Eine Niederlage, die den Schwelbrand entzündet …

Vorbei ist die so erfolgreiche englische Woche mit sieben Punkten. Endlich kann der Akku ein wenig aufgeladen werden, während die Offiziellen weiter auf der Suche nach einem geeigneten Stürmer sind, der den bis zur Winterpause nicht mehr zur Verfügung stehenden Chen Yang ersetzt. Fündig geworden zu sein scheint Gernot Rohr mit dem Ex-Gütersloher Stürmer Angelo Vier, der zurzeit bei Rapid Wien spielt und gerne in die Bundesliga wechseln würde. Auch Horst Ehrmantraut ist von dem 26-Jährigen angetan, doch ausgerechnet Präsident Heller verkündet vor dem Spiel gegen Werder Bremen, dass “eine Verpflichtung kein Thema mehr ist“, weil Vier “nicht bundesligatauglich“ sei. Grummelnd nimmt dies der Trainer zur Kenntnis und warnt davor, die seit sieben Spielen in der Bundesliga sieglosen Bremer auf die leichte Schulter zu nehmen: "Das wird ein Krimi. In dem Spiel entscheidet sich, in welche Richtung wir künftig marschieren: Stabilisieren wir uns oder kämpfen wir weiter gegen den Abstieg." Ohne Yang, der bereits mit der chinesischen Olympiamannschaft zur Vorbereitung auf die Asienspiele in Bangkok weilt, vertraut er weitgehend dem Team, das sich zuletzt in Hamburg so kämpferisch präsentiert hat. Somit agiert Epp als einzige Spitze vor den beiden Offensiven Sobotzik und Schneider. In der Abwehr wird statt Uwe Schneider wieder Kutschera auflaufen und Schur erhält als Zusatzaufgabe Bremens Spielmacher Herzog zugewiesen.

Während die Offiziellen in Frankfurt eitel Sonnenschein mimen, stürmt es beim Tabellensechzehnten an der Weser. Richtig laut und ätzend ist er geworden, der neue Bremer Trainer Felix Magath, der vor vier Spieltagen Wolfgang Sidka ablöste und bislang noch keinen Sieg einfahren konnte. Nach der 0:1-Heimniederlage gegen Kaiserslautern platzt ihm endgültig der Kragen, es gab Sonderschichten mit der Rute und die Ankündigung, die Mannschaft in Frankfurt ordentlich durcheinander zu wirbeln. Viel Respekt vor der Eintracht scheint Magath jedenfalls nicht zu haben: "Ich rechne nicht mit einer allzu offensiven Frankfurter Elf und glaube nicht, dass wir in der Defensive vor große Probleme gestellt werden." Gleich fünf Neue stehen in der Startelf, Frank Rost löst überraschend Brasas im Tor ab und Wicky rutscht als Libero hinter die Abwehr, so dass Trares - der 1983 mit der Eintracht deutscher A-Jugendmeister wurde - auf die rechte Außenbahn ausweichen muss. Nur die Bank ist hingegen für Ailton und Roembiak reserviert, denn vor Herzog im zentralen Mittelfeld sollen Bogdanovic und Floh für Torgefahr sorgen.

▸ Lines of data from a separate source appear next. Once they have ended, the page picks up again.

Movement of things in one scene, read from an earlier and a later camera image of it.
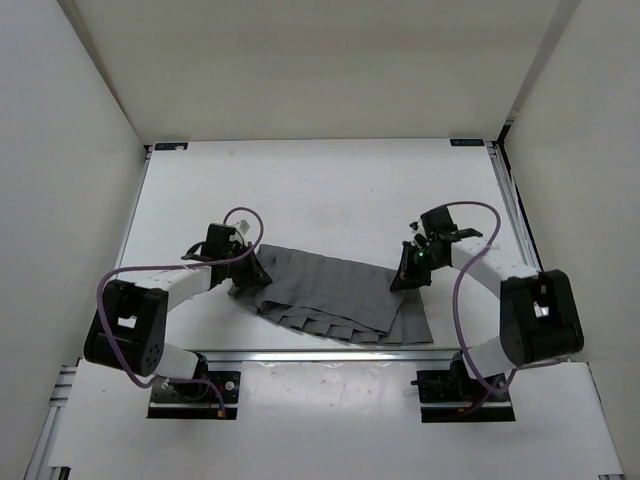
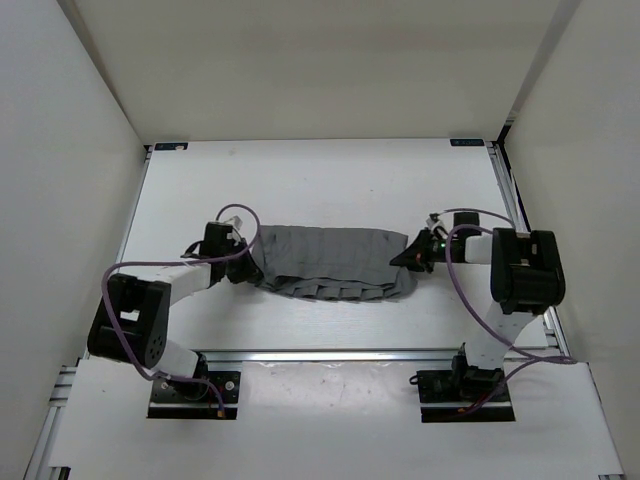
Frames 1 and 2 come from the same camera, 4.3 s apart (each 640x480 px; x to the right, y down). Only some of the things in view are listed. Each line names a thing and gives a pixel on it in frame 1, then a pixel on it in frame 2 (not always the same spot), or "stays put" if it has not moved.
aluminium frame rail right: [514, 208] stays put
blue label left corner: [171, 146] stays put
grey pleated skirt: [325, 294] → [332, 263]
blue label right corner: [467, 142] stays put
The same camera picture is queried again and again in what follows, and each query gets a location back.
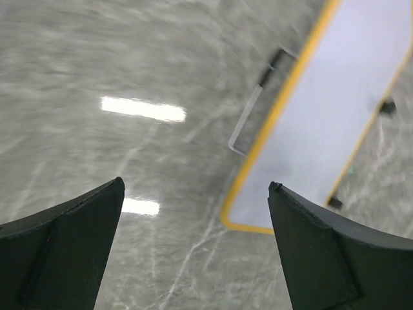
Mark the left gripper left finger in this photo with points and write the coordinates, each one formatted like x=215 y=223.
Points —
x=56 y=258

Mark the wire whiteboard stand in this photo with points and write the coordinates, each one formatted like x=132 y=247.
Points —
x=387 y=107

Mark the yellow framed whiteboard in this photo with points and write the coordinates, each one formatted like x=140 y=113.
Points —
x=325 y=108

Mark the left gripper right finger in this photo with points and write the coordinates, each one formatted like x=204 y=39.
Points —
x=331 y=262

Frostige Temperaturen herrschen an diesem Freitagabend im Waldstadion und die Eintracht kann die Zuschauer in der Anfangsphase nicht eben erwärmen. Zwar übernehmen sie gegen die unglaublich nervös agierenden Bremer schnell die Kontrolle, doch irgendwie fehlen der unbedingte Wille und die nötige Konzentration. Das beweist Sobotzik eindrucksvoll, als er sich zwar im Zusammenspiel mit Epp leicht in den Bremer Strafraum arbeiten kann, dann aber den Ball frei vor Torhüter Rost verstolpert, so dass die Situation geklärt wird (6.).

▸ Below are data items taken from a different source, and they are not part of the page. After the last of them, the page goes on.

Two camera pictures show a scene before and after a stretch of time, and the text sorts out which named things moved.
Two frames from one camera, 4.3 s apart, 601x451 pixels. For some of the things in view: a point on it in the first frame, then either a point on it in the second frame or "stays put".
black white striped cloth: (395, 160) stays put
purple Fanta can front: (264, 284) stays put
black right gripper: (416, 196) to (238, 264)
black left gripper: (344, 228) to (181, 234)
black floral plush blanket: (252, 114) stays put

Die Gastgeber bleiben zwar auch in der Folge überlegen, aber zu oft geht es durch die Mitte, wo Schneider und Sobotzik längst nicht so gut wie noch in der Vorwoche harmonieren. Oder sie versuchen es über die rechte Seite, wo Brinkmanns Pässe regelmäßig beim Gegner landen. Dennoch kommen die Frankfurter zu weiteren Chancen, weil Bremen nicht konsequent nachsetzt. So geht ein Kopfball von Pedersen nur knapp am Pfosten vorbei (20.) und Rost muss sein ganzes Können aufbieten, um einen geschnippelten Freistoß von Weber um den Pfosten zu lenken (34.). Aber das war es auch schon an guten Szenen in der Offensive, was den Kapitän sichtlich auf die Palme bringt, zumal er auf der linken Seite kaum Pässe bekommt: “An der Auslinie zu verhungern, das macht keinen Spaß. Außerdem stand Todt kurz vor Gelbrot. Beim nächsten Foul gegen mich wäre er runter gegangen, aber ich bekomme ja keinen Ball." Da dies auch für die Bremer Sturmspitzen gilt, geht es mit dem insgesamt enttäuschenden 0:0 in die Pause.

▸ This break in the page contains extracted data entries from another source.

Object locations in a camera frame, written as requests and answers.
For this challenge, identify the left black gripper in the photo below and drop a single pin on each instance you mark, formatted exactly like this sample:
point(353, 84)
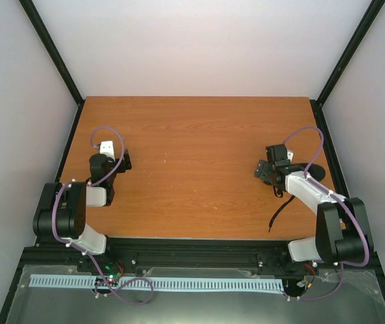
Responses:
point(123, 168)

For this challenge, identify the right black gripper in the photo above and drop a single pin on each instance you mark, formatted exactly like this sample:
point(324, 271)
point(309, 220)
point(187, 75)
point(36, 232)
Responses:
point(261, 171)

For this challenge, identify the black shoelace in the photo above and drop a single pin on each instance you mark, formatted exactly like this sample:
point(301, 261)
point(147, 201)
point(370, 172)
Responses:
point(280, 211)

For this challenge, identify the black canvas shoe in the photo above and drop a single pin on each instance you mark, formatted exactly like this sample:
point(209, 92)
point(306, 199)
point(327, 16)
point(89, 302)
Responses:
point(316, 171)

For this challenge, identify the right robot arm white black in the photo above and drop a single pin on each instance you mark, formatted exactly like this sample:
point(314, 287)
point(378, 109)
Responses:
point(342, 230)

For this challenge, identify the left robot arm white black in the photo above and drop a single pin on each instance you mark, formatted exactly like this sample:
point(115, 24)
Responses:
point(61, 210)

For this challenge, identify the right small connector board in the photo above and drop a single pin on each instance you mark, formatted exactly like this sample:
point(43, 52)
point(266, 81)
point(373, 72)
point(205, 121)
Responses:
point(306, 282)

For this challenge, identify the left green led circuit board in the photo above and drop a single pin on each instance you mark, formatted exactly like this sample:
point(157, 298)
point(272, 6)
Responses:
point(113, 278)

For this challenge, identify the clear plastic sheet cover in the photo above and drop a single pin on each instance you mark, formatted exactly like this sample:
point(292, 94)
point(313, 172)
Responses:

Zumindest in der Bremer Kabine gibt es wohl das inzwischen übliche Donnerwetter. Felix Magath bringt Roembiak für Eilts, der die rechte Außenbahn beackern soll und Frings für den unauffälligen Flo im Sturm. Mit Erfolg, so scheint es, denn mit dem Wiederanpfiff stürmen sie einfach einmal über Libero Wicky nach vorne, der zu Herzog passt. Diesmal ist Schur nicht nah genug am Spielmacher, so dass der nach einem kurzen Haken von der Strafraumgrenze aus abzieht und das Leder einfach zum 1:0 im rechten Toreck versenkt. Es ist die erste Führung seit dem 19. September für Werder und eine heftig kalte Dusche für die Eintracht in der 47. Minute.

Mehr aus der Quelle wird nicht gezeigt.